Pünktlich konnte der farbenprächtige Festumzug beginnen. Böllerschüsse der Schützenbrüder aus Förste verkündeten,
dass der Umzug unterwegs waren. Zu den Klängen der vier Kapellen marschierten die Gittelder Schützen mit Rat und
Verwaltung, den örtlichen Vereinen und den Abordnungen der benachbarten Schützenvereinen und aus Beek en
Donk (NL) durch die Fleckengemeinde. Nach alter Tradition führte der Schützenmajor und Mitgliedern des Offiziums
den Festumzug an. Die großen Kapellen aus Bruckhäusl (Tirol) und aus Beek en Donk erfreuten mit ihren
Musikbeiträgen. Aber auch die Marketenderinnen fehlten nicht. Zügig kam der Festumzug auf dem Festplatz an. Dort
wurde bei kühlem Nass sowie Kaffee und Kuchen kräftig weiter gefeiert.
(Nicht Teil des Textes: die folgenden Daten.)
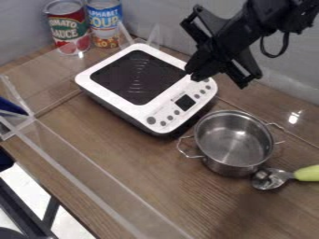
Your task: Remove silver pot from the white and black stove top and place it on the table
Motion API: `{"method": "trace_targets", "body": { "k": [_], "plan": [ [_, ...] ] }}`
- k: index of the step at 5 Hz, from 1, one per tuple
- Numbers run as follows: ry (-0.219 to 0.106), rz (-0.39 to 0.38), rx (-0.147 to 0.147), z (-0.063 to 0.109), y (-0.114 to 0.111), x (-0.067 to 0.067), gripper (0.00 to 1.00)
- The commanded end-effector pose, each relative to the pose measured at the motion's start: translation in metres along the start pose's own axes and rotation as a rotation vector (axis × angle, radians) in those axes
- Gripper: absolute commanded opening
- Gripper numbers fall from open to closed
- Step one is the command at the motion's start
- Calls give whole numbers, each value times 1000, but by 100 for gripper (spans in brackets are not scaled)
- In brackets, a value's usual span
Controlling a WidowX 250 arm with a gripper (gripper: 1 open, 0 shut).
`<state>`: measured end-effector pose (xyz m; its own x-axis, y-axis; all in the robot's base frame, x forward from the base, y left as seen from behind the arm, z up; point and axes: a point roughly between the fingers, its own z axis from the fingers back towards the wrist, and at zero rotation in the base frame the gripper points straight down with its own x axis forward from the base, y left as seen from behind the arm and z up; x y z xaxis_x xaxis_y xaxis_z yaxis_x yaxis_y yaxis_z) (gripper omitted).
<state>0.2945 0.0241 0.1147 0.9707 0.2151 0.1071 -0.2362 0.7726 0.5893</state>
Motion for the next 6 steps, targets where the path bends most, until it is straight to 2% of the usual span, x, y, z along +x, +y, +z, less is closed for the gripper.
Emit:
{"method": "trace_targets", "body": {
  "k": [1, 2, 3, 4, 5, 6],
  "plan": [
    [-7, 45, -37, 5, -2, -2, 100],
    [12, 61, -56, 0, -8, -5, 100],
    [-9, 37, -74, 3, -13, -7, 100],
    [-33, -29, -106, 2, -23, -12, 100],
    [-46, -73, -140, -7, -32, -16, 100],
    [-25, -49, -152, -19, -41, -19, 100]
  ]
}}
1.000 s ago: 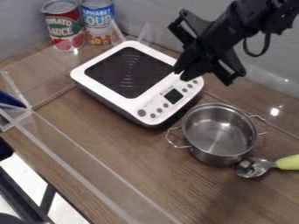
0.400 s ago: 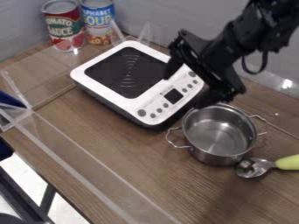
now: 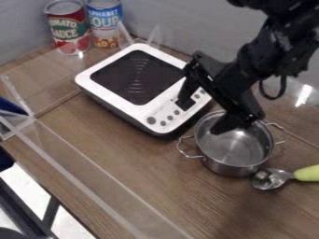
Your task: Remove silver pot from the white and black stove top and place it on the table
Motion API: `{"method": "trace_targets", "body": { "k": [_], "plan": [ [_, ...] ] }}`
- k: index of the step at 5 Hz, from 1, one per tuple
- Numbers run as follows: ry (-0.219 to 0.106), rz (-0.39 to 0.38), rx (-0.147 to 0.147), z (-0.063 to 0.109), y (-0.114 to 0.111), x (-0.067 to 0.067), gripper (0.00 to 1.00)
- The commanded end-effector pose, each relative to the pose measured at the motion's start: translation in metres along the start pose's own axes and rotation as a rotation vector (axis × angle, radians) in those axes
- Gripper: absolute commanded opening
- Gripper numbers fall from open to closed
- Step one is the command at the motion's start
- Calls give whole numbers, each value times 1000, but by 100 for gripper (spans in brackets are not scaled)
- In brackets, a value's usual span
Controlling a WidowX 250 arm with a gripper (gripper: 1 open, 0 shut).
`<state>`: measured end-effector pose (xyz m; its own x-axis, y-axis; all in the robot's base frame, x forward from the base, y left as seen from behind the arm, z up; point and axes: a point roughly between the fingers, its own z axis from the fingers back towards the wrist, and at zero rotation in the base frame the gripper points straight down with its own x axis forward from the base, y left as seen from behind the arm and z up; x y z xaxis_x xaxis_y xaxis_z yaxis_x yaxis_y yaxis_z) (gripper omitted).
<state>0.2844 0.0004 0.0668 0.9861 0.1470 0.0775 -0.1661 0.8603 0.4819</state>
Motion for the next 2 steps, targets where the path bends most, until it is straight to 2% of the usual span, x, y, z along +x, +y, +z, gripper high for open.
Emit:
{"method": "trace_targets", "body": {
  "k": [1, 2],
  "plan": [
    [-20, 5, -27, -2, -3, 3, 100],
    [-24, -12, -35, -11, -8, 6, 100]
  ]
}}
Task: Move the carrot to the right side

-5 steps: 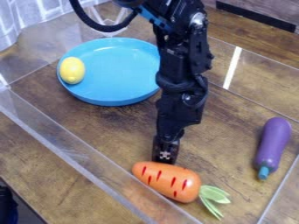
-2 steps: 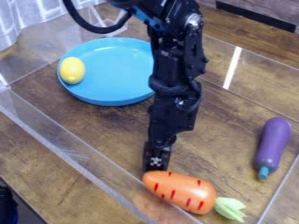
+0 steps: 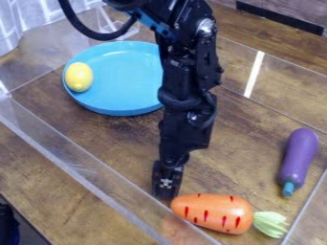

Unsere Fotos - Bilderseiten - zeigen Ausschnitte aus dem Festumzug
und vom"Bunten Umzug" am Montag
Schützenfest begann mit Gedenkfeier am Ehrenmal
Redaktion: W. Kippenberg Nach dem Abholen der Vereine und Verbände und anschließendem Abholen der Schützenkönige begann die Gedenkfeier am Ehrenmal in Gittelde. Pastor Dietmar Schmidt-Pultke ging auf die Tradition ein, mit einer Feier am Ehrenmal das Gittelder Schützenfest zu beginnen. Wir können uns darüber freuen, dass Kapellen über die Ländergrenzen hinweg uns zum Fest den Marsch blasen, so der Pastor. Es ist schön mit Freunden aus Tirol und Beek en Donk (Niederlande) dieses Fest in Freundschaft und Harmonie zu feiern. Zugleich finde er es gut, mit den Freunden aus dem Ausland unserer Gefallenen zu gedenken und zugleich sich gemeinsam zu freuen, dieses Fest in Frieden und Freiheit gemeinsam zu feiern.
Vorsitzender Hans-Heinrich Knocke und sein Stellvertreter Jan Kristen legten im stillen Gedenken ein Blumengesteck am Ehrenmal nieder.
Groß war die Teilnahme der Bevölkerung an dieser Gedenkfeier am Ehrenmal.
Nach der Gedenkfeier marschierten die Teilnehmer dieser Feier am Ehrenmal an mit Fahnen und Girlanden festlich geschmückten Häusern zum Festplatz. Dies ist die richtige Einstimmung für das große Fest, das alle drei Jahre im Wechsel mit den Gemeinden Badenhausen und Windhausen gefeiert wird.